Will it be, say, a younger, charismatic Ralph Nader? A Ross Perot without
the corporate baggage or bats in the belfry? A real life version of Jimmy
Stewart's Jefferson Smith, who arrives on the scene funded by $1 donations
from paperboys and soda jerks, or, these days, video store clerks and
cubicle drones?
My guess is none of the above. Instead, it will be a critical mass of
individuals and groups mobilized by the injustice given flesh and blood
by the current scandals. This time we have a story to organize around,
a story that has it all: narrative power, colorful crooks, sympathetic
victims, juicy details (who can forget Kozlowski's $6,000 shower curtain?),
political intrigue, global fallout. A story so compelling that even our
part-of-the-problem media giants can't ignore it.
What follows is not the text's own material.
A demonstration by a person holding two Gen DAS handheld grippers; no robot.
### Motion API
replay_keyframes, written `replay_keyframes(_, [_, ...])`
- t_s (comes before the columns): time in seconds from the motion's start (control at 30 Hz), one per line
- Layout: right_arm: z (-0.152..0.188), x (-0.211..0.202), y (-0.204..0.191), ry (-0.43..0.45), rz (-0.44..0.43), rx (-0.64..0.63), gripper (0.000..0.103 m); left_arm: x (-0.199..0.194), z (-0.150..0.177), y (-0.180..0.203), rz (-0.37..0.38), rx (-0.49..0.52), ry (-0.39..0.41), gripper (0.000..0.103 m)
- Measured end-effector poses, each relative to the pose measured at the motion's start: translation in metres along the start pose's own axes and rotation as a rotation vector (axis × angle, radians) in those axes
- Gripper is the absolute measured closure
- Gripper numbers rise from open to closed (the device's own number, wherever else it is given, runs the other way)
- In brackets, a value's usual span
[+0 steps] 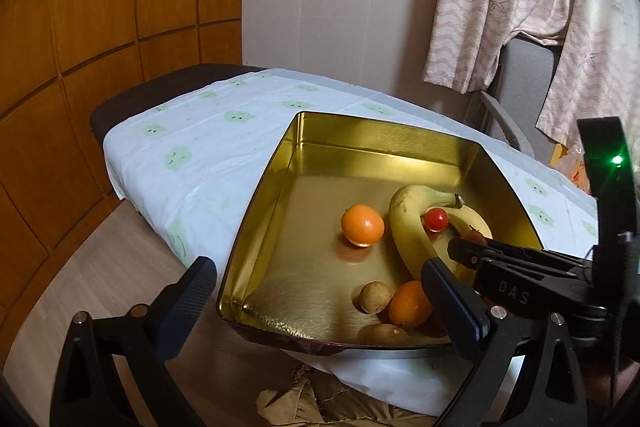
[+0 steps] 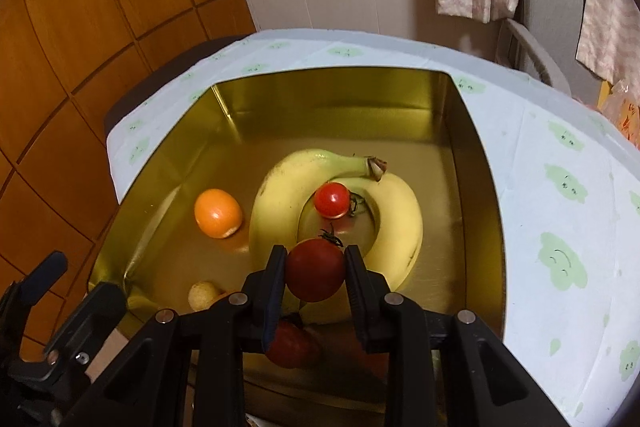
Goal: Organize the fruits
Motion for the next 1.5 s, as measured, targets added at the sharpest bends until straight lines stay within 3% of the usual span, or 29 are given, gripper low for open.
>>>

The scandal that is. The real solutions they'll try to ignore for as long
as they can. But beneath the media radar screen, people are organizing
across the country. From established organizations engaging in grassroots
work like Public Citizen, Common Cause, Global Exchange, the Center for
Public Integrity, the Pension Rights Center, Workingassetsradio.com, and
United for a Fair Economy to younger groups like Citizen Works and Junction-City.com
to Jim Hightower's traveling road show, "The Rolling Thunder Down-Home
Democracy Tour."
"We have the chance," Scott Harshbarger, president and CEO of
Common Cause, told me, "of combining the traditionally disenfranchised
with a new investor class that now sees pensions and college funds disappearing.
This is a unique opportunity to organize and politicize them."
While an over-reliance on market-based solutions may have gotten us into
this mess, here's hoping that the growing demand for fairer, saner, and
more democratic answers for America's problems may increase their supply.
We were told again and again during the '90s that our unprecedented prosperity
was fueled by consumer spending. Well, the time has come for these shoppers
to leave the malls and take to the streets -- to go from invigorating
our economy to reinvigorating our democracy.